* [Requirement] The lines to copy are those in the listing below that contain the word "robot".

* [Material for this exercise]
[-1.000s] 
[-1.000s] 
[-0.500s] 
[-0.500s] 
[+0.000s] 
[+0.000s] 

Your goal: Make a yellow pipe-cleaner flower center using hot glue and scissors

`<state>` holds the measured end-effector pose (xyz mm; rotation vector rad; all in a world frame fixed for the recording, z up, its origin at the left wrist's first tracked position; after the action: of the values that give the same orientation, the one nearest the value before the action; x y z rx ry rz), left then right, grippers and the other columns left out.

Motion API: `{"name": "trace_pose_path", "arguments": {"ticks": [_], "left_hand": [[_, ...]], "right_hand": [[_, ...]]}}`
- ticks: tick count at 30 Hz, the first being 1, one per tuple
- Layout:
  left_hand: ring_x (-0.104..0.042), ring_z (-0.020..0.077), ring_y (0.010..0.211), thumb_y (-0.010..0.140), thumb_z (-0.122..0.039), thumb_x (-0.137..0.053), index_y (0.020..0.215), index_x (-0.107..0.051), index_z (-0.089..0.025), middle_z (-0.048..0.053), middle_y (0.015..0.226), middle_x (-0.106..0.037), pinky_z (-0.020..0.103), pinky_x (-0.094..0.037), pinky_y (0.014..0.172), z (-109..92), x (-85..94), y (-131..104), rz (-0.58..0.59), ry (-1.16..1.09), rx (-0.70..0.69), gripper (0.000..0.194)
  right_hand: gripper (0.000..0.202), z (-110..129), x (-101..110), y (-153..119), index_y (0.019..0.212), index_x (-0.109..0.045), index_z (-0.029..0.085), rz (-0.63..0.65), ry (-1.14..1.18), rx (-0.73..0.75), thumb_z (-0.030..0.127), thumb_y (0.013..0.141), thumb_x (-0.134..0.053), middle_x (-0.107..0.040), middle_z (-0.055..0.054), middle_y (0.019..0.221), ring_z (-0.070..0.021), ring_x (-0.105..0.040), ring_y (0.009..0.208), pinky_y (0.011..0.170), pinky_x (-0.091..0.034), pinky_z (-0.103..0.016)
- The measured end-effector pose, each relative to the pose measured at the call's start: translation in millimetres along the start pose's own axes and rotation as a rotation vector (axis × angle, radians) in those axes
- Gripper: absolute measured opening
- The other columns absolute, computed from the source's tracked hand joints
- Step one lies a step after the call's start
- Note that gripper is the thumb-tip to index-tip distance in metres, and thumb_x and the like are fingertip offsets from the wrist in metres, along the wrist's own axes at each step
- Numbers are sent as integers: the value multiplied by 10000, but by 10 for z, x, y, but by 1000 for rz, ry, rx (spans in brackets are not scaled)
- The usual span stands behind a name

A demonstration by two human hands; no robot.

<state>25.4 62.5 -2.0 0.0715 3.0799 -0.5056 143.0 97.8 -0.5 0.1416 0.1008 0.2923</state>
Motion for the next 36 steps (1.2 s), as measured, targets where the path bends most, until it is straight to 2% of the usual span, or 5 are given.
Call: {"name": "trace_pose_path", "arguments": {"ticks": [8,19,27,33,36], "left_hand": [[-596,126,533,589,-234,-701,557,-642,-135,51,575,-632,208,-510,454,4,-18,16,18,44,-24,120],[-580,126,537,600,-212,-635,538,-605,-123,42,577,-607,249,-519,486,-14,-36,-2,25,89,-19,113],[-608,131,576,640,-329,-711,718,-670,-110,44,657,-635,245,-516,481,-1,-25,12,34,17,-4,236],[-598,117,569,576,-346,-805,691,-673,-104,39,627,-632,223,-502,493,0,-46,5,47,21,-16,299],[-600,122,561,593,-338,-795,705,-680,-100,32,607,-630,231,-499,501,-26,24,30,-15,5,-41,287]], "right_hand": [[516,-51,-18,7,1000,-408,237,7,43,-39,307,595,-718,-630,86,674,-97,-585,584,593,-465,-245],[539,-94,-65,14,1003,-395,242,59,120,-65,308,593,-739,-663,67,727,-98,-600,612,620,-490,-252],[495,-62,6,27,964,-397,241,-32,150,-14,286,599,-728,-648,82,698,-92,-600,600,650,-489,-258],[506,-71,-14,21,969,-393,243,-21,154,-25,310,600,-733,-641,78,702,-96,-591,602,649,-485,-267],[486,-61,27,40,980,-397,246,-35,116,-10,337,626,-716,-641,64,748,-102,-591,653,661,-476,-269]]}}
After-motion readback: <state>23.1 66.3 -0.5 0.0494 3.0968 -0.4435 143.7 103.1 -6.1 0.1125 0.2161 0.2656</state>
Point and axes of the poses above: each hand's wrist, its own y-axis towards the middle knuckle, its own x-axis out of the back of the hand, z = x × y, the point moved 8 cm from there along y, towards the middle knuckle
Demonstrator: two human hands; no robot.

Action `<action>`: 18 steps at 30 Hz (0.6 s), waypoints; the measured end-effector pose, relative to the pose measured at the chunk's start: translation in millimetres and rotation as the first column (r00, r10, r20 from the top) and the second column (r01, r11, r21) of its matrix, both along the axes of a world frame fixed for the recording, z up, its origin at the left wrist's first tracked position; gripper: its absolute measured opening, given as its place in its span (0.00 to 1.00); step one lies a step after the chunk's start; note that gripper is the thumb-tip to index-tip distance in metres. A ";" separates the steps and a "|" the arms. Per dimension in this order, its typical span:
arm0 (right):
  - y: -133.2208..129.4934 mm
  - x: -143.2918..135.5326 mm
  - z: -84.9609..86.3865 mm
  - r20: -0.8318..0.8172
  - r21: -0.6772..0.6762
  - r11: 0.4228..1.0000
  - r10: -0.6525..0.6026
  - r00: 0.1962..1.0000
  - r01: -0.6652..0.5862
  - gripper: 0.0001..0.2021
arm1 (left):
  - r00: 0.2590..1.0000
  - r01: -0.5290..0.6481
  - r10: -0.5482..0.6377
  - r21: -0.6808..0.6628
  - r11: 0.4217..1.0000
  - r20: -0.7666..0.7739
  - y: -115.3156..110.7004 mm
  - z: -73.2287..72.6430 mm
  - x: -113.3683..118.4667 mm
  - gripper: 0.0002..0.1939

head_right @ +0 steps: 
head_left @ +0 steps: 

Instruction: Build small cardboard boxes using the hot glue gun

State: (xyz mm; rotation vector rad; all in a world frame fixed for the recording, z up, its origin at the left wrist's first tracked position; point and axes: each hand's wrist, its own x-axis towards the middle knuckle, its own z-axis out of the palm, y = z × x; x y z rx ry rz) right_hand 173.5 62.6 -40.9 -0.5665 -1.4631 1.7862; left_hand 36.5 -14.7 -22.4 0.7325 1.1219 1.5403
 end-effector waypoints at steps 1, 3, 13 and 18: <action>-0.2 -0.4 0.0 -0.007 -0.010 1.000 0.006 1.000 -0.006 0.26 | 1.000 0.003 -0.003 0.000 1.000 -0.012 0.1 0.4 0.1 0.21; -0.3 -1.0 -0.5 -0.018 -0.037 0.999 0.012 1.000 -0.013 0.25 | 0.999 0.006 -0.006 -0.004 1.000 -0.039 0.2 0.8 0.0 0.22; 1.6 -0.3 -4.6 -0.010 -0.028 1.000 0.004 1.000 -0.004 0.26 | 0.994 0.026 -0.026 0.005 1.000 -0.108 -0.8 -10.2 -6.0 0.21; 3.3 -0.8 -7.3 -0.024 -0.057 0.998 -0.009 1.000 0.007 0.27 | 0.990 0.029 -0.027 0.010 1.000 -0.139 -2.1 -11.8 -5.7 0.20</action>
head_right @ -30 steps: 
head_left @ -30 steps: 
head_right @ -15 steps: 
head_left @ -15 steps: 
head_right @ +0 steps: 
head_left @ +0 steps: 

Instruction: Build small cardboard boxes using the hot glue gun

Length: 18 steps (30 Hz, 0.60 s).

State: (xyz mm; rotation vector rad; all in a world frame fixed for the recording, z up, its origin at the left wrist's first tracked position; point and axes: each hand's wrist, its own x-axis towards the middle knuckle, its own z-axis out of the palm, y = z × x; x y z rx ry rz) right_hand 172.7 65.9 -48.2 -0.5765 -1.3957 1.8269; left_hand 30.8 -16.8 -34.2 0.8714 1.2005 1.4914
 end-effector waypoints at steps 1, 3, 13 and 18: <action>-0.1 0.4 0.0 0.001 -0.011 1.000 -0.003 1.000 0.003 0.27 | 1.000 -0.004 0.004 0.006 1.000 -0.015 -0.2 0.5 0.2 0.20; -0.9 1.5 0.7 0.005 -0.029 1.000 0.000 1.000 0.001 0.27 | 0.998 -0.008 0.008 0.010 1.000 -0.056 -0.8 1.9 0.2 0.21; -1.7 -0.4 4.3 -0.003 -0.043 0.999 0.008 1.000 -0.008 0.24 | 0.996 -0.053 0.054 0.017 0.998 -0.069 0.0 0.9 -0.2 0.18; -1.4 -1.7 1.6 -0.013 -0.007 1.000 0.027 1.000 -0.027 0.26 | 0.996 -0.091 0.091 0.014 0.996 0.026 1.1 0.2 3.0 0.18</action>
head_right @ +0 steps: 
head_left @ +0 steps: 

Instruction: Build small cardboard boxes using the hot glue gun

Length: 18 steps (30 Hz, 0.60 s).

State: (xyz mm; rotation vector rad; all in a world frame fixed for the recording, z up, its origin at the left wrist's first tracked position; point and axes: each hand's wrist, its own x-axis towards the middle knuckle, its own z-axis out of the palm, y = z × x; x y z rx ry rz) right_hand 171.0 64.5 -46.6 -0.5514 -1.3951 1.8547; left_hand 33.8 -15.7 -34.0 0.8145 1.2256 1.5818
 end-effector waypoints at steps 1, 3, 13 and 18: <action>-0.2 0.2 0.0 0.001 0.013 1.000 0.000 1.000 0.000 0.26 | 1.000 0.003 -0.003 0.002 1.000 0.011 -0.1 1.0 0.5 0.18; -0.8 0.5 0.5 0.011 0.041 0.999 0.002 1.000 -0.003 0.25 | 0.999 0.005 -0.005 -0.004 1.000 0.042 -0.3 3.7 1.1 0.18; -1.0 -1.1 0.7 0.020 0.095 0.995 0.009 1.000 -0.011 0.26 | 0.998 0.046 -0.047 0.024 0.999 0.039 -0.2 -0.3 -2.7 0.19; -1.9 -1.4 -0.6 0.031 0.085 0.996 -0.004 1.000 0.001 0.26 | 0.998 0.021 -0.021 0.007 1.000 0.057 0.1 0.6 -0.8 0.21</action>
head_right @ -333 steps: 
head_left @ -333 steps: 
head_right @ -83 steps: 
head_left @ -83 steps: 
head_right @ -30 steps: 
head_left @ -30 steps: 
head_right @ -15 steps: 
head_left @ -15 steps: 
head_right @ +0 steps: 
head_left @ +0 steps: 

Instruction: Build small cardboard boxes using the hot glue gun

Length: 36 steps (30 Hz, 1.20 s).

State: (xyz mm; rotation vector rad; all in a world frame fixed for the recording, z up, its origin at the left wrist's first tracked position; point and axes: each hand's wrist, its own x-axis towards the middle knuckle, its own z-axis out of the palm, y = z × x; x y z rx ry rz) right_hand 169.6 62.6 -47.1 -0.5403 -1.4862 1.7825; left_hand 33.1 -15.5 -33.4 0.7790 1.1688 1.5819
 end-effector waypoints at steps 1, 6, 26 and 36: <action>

* [Answer to this problem]
A demonstration by two human hands; no robot.
Demonstrator: two human hands; no robot.

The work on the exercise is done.